James Ryecroft, Managing Director of Vida Healthcare, said: “Providing a safe environment is our number one priority. Any risk needs to be taken extremely seriously in a care home setting. Alongside PPE, hand washing and social distancing, Surfaceskins offers an extra measure to help safeguard our residents and our staff.”
Inventor Adam Walker and Care Home Manager James Rycroft
Surfaceskins, which took seven years to develop by material scientists and infection control experts at the Nonwovens Innovation and Research Institute (NIRI) at Leeds University, was initially designed to help reduce the spread of germs between individuals and cyclical viruses such as flu and the norovirus.
The unique innovation secretes a small amount of alcohol gel when pressed by the user, to achieve self-disinfection of its top surface in seconds and stop the transmission of germs from repeated door contact. It’s estimated by the Centre for Disease Control and Prevention that 80% of infections are transmitted by hands. The flu pathogen can survive outside the body for up to 24 hours on contaminated surfaces.

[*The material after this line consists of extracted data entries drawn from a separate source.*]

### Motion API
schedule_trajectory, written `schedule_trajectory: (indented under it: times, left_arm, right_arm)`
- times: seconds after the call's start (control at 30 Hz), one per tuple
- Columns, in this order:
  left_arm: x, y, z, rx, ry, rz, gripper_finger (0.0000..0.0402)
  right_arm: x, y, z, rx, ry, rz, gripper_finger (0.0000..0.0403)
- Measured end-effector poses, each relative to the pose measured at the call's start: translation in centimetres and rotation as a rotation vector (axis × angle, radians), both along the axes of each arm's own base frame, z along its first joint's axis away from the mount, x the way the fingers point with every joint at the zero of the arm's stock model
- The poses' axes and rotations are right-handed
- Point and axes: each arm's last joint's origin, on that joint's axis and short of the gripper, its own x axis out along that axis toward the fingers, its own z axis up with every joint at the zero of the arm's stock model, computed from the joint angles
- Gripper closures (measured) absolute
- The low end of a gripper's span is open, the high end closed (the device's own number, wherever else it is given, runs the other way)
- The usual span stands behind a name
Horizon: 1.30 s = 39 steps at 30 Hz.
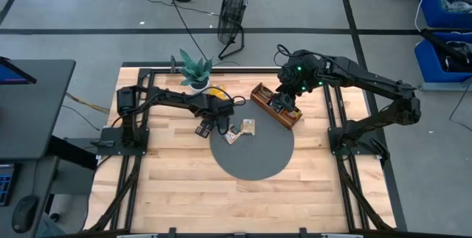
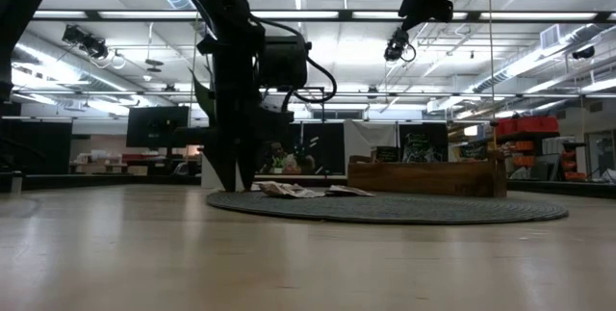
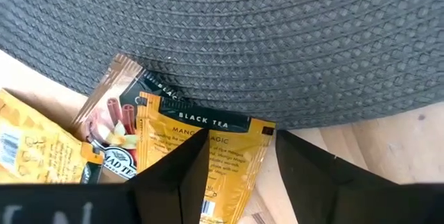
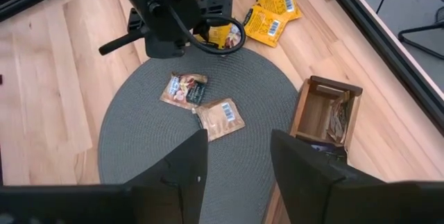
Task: Pick & Place Tea
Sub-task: Put the yellow tea bag into the right section of the wooden organizer
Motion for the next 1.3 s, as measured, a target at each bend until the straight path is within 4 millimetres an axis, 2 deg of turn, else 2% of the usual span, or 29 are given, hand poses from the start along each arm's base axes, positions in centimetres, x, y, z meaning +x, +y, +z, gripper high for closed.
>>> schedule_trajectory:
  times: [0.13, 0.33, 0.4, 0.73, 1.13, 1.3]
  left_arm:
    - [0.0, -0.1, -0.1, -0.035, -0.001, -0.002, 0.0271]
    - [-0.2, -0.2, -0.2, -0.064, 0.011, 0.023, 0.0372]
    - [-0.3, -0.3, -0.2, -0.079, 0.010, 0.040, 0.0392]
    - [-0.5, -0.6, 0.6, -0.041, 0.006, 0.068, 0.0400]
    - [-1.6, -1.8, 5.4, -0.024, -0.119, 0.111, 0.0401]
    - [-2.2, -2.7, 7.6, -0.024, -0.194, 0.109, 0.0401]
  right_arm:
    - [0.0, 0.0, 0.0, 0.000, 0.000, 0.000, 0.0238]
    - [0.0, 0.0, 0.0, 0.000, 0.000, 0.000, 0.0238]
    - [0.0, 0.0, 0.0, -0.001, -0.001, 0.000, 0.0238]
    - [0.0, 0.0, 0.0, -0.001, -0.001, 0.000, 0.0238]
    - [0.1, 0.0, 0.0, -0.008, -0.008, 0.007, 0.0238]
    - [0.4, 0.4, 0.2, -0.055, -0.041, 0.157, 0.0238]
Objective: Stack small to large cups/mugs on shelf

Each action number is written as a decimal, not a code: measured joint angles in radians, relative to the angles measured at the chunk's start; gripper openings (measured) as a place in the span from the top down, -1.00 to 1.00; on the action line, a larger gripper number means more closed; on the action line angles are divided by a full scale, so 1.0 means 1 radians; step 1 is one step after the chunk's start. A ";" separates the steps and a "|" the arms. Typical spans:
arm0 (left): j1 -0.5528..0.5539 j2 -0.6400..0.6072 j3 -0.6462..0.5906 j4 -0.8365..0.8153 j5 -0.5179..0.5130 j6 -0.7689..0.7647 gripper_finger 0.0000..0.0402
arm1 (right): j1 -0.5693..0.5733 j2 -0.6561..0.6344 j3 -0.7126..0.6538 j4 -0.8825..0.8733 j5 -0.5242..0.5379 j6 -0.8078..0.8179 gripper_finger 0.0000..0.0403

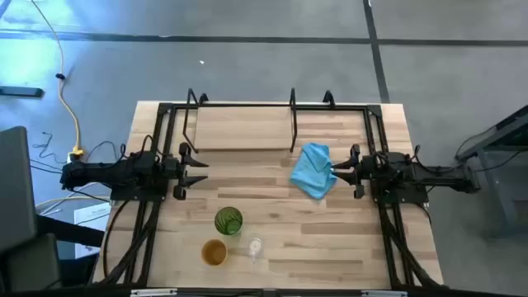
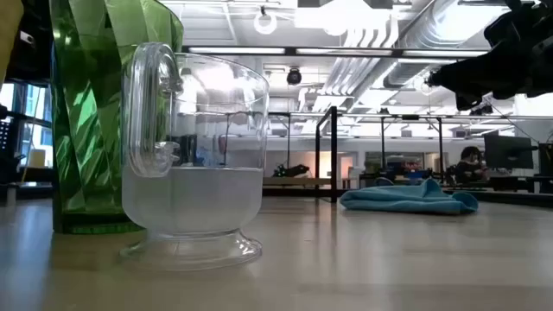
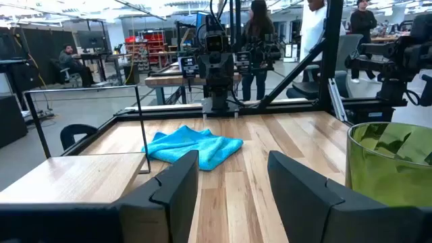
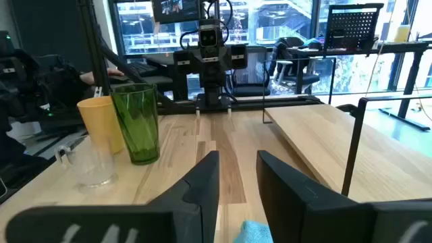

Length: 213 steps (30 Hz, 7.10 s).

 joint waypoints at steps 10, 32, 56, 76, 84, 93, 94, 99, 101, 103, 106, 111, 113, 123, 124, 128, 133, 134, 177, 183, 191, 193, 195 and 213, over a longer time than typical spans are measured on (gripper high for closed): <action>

Professor Mark Wilcox, Consultant and Head of Microbiology Research at Leeds Teaching Hospitals said: “As soon as you touch a door you risk becoming contaminated from the people who have recently used the door. Hand washing only provides a certain amount of protection if you then touch a contaminated door. Disruptive and game-changing products could be a key weapon in the battle against the spread of infection – whether it’s flu, MRSA or the coronavirus. The technical textile specialists at NIRI have dedicated years developing Surfaceskins, which provides a simple yet extremely effective solution.” Professor Wilcox also serves in an advisory role to UK SAGE (COVID-19).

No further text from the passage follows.